Cuando el pintor da por terminada una obra, ahí no acaba todo, sino que por el contrario es cuando comienza la vida y andanzas del cuadro. Si se escribiera la vida de cada cuadro, se daría uno cuenta de la afirmación mía. Yo he sido testigo de muchísimas historias, o mejor podíamos llamarlas razones, por las que alguien decidió comprar un día un cuadro sin pensar en inversión ni tampoco en análisis, sino  por otras causas más profundas. A continuación paso a narrar una de ellas.

Ocurrió en mi exposición en la galería Nova de Málaga, en noviembre de 2001. Estábamos descargando los cuadros para comenzar a colgarlos cuando pasó por delante de la Galería una señora (ya fallecida) y, parándose, se fijó en uno de ellos que representa a una “madre de las pinturas africanas” la cual sostiene, a su hijo moribundo y que a la vez está rodeada de otros niños… que no son niños vivos… que están muertos… muertos que quieren vivir.
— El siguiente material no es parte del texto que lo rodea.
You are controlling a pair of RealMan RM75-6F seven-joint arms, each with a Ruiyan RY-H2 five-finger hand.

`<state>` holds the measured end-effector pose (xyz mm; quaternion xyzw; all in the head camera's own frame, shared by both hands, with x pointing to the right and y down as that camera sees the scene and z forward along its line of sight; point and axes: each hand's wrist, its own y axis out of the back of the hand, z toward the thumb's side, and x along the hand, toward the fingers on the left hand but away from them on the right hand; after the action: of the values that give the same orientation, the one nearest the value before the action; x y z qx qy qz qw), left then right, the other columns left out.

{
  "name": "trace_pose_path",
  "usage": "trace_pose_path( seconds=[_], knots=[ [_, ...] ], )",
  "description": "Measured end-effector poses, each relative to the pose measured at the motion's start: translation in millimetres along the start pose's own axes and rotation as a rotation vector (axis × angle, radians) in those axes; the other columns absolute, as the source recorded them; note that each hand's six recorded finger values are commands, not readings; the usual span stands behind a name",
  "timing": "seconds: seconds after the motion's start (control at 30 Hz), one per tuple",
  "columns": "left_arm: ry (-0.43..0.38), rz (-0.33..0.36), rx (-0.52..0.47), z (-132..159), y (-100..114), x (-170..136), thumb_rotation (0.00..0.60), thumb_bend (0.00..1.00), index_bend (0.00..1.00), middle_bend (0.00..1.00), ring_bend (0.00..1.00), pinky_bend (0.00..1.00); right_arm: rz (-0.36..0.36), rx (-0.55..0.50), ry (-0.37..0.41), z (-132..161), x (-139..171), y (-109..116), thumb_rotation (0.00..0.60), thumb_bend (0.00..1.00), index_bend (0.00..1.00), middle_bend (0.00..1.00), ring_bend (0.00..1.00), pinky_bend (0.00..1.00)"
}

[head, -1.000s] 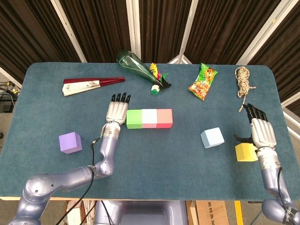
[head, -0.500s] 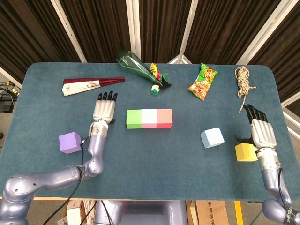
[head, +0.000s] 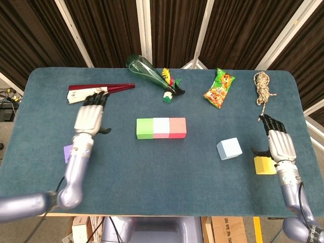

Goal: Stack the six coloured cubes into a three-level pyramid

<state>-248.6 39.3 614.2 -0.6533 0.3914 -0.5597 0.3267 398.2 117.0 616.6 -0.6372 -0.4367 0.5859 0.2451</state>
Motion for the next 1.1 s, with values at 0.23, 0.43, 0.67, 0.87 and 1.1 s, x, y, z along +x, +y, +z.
trace_pose_path(
  seconds=[0.23,0.43,0.67,0.87,1.1],
  knots=[
    [0.079,0.074,-0.016,-69.7,27.7,-61.9,0.600,0.04,0.00,0.00,0.00,0.00,0.032,0.044,0.022,11.2,7.1,-2.2,0.600,0.22,0.00,0.00,0.00,0.00],
    [0.091,0.081,-0.029,-91.7,36.6,-93.6,0.600,0.03,0.00,0.00,0.00,0.00,0.083,0.095,0.050,22.8,14.1,-9.2,0.600,0.22,0.00,0.00,0.00,0.00],
    [0.080,0.095,-0.048,-96.2,45.5,-103.1,0.600,0.03,0.00,0.00,0.00,0.00,0.179,0.227,0.112,34.3,12.1,-25.3,0.600,0.22,0.00,0.00,0.00,0.00],
    [0.071,0.097,-0.062,-96.3,48.0,-105.2,0.600,0.03,0.00,0.00,0.00,0.00,0.234,0.321,0.113,26.1,4.8,-40.2,0.600,0.22,0.00,0.00,0.00,0.00],
    [0.065,0.101,-0.068,-95.1,48.5,-106.7,0.600,0.03,0.00,0.00,0.00,0.00,0.262,0.318,0.095,20.4,1.3,-60.4,0.600,0.22,0.00,0.00,0.00,0.00]
  ],
)
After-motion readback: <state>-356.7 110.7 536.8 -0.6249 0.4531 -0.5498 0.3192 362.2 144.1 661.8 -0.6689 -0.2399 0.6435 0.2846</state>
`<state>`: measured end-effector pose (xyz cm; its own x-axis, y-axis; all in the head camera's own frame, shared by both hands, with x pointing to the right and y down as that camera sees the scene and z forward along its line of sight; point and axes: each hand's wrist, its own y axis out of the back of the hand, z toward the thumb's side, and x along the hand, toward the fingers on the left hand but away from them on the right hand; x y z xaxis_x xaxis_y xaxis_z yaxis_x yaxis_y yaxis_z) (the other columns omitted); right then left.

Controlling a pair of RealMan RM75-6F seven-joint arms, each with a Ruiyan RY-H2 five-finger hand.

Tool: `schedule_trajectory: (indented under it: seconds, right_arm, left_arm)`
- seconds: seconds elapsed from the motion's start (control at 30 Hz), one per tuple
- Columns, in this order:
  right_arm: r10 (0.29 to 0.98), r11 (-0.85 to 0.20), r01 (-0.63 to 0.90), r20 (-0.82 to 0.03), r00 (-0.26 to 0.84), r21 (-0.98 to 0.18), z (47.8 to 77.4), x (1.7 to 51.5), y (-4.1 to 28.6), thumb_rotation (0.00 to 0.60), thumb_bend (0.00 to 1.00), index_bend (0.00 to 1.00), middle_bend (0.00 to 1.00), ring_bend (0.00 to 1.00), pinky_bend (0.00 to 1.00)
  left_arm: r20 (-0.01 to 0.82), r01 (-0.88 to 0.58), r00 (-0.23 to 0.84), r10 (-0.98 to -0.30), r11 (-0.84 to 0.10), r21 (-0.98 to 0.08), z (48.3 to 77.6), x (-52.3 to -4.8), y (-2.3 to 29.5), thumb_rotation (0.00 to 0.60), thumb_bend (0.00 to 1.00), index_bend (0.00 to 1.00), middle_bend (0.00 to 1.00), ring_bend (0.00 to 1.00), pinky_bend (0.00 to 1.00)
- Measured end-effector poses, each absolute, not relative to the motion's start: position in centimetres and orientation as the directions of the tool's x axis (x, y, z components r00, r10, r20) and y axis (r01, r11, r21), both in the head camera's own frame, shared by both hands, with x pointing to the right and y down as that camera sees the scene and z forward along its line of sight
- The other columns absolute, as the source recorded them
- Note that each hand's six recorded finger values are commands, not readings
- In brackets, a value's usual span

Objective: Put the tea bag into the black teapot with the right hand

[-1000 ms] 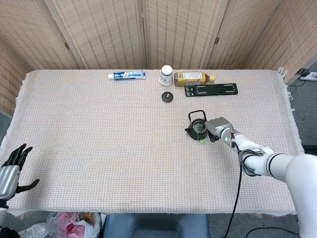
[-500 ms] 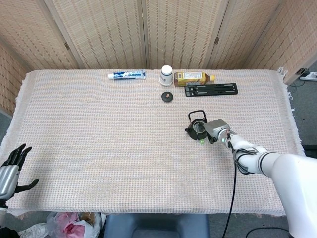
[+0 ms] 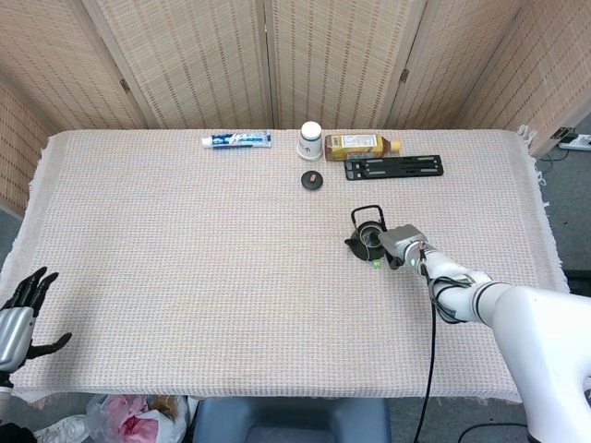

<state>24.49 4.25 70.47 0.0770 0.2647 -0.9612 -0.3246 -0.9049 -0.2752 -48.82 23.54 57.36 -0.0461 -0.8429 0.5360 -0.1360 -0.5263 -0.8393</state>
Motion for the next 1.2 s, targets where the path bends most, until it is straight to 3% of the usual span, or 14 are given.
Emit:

Este cuadro, propiedad del pintor que esto narra junto a otros que expresan los horrores de las guerras y las miserias de África iba a ser expuesto con el nombre de “La Teología de la Expresión”, sólo para su contemplación y no para su venta. Sin embargo, la señora protagonista de esta historia preguntó al galerista por el precio del cuadro y, al responderle éste que no estaba en venta, ella quiso insistentemente hablar con el pintor. Cuando me localizó, dirigiéndose a mí me dijo que deseaba el cuadro porque ella veía reflejado su dolor en él, y había podido hablar con esa madre que tanto sufría; me dijo que pagaría todo lo que pudiese por él porque quería seguir ese diálogo en su casa y en la intimidad mientras viviera.

Le vendí el cuadro por lo que quiso y pudo pagar. La señora era pintora; a los tres meses de comprar el cuadro realizó una exposición de sus últimos trabajos y, cuando finalizó su exposición, murió. Estaba enferma de cáncer y el día que vio por primera vez el cuadro había salido del hospital de un tratamiento con radioterapia.

Cada cuadro tiene su propia vida que siempre es ajena a su creador, ya que en el momento en que la Obra está acabada deja de ser suya y, al tener vida propia, comienza su propia andadura.